== Exercise goal ==
Below are the records; copy each line in which "orange" occurs.

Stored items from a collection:
------------------------------------------------------------

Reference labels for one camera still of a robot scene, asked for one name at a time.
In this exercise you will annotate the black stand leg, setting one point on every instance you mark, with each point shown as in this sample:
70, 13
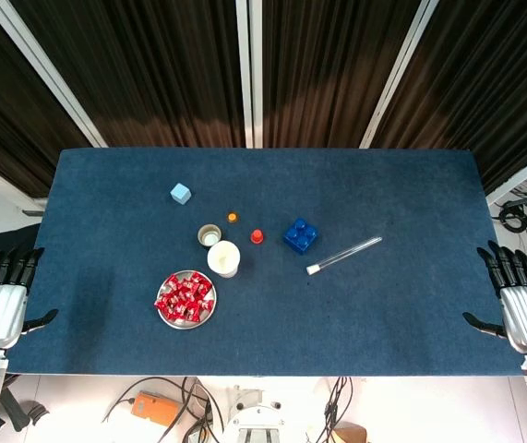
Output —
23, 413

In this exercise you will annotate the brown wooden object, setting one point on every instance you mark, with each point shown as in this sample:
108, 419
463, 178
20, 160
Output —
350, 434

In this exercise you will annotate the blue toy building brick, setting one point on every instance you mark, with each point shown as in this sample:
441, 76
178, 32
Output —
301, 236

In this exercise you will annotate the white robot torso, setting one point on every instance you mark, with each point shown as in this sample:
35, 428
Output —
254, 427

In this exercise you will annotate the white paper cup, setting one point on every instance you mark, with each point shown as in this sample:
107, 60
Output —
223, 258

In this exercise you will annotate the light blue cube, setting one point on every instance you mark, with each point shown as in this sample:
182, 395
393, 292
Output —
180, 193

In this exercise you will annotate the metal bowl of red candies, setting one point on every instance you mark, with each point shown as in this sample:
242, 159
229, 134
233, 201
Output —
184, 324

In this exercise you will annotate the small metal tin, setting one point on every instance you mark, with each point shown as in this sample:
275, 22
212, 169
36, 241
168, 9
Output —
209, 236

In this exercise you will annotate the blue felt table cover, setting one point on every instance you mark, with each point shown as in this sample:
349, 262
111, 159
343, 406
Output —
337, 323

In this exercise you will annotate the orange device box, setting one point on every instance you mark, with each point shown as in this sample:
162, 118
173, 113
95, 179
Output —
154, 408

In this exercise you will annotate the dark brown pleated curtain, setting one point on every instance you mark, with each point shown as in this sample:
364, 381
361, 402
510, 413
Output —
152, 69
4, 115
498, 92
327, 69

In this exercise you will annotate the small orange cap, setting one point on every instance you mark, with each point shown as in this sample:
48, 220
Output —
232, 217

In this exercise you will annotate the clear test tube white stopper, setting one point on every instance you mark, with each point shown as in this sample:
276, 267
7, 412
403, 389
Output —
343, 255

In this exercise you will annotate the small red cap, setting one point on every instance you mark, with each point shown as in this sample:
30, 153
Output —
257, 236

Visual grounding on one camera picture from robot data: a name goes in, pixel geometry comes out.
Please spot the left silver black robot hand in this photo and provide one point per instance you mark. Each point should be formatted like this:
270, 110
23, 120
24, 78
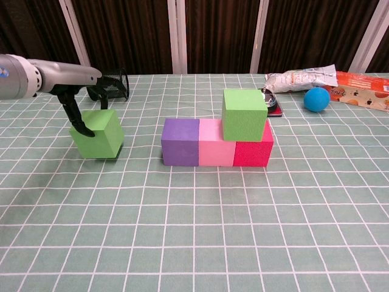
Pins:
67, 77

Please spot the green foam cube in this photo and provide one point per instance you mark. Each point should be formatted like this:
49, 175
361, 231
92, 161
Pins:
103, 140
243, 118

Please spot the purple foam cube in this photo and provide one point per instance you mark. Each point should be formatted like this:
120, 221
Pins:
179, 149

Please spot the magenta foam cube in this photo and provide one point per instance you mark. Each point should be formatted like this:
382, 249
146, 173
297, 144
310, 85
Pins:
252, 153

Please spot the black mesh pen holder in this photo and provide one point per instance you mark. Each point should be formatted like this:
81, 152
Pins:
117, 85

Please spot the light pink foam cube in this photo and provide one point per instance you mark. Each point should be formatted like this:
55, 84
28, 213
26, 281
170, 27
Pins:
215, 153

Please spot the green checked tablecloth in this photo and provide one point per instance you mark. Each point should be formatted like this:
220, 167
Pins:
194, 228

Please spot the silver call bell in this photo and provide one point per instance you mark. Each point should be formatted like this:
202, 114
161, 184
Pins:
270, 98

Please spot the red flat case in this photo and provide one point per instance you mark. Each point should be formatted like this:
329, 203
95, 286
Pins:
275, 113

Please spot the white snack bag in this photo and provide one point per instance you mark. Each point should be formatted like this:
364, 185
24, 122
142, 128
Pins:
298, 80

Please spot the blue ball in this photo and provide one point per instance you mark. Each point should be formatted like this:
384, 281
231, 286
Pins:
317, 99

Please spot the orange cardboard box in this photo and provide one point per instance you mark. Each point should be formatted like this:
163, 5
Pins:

------------------------------------------------------------

== Exercise response ==
In this exercise you will annotate the orange device box, setting one point on every instance you mark, with each point shown as in this sample:
In this exercise you will annotate the small orange cap, setting one point on every instance you mark, with each point shown as in this sample:
Please spot the orange cardboard box in this photo and provide one point per instance you mark. Each point should be formatted like this:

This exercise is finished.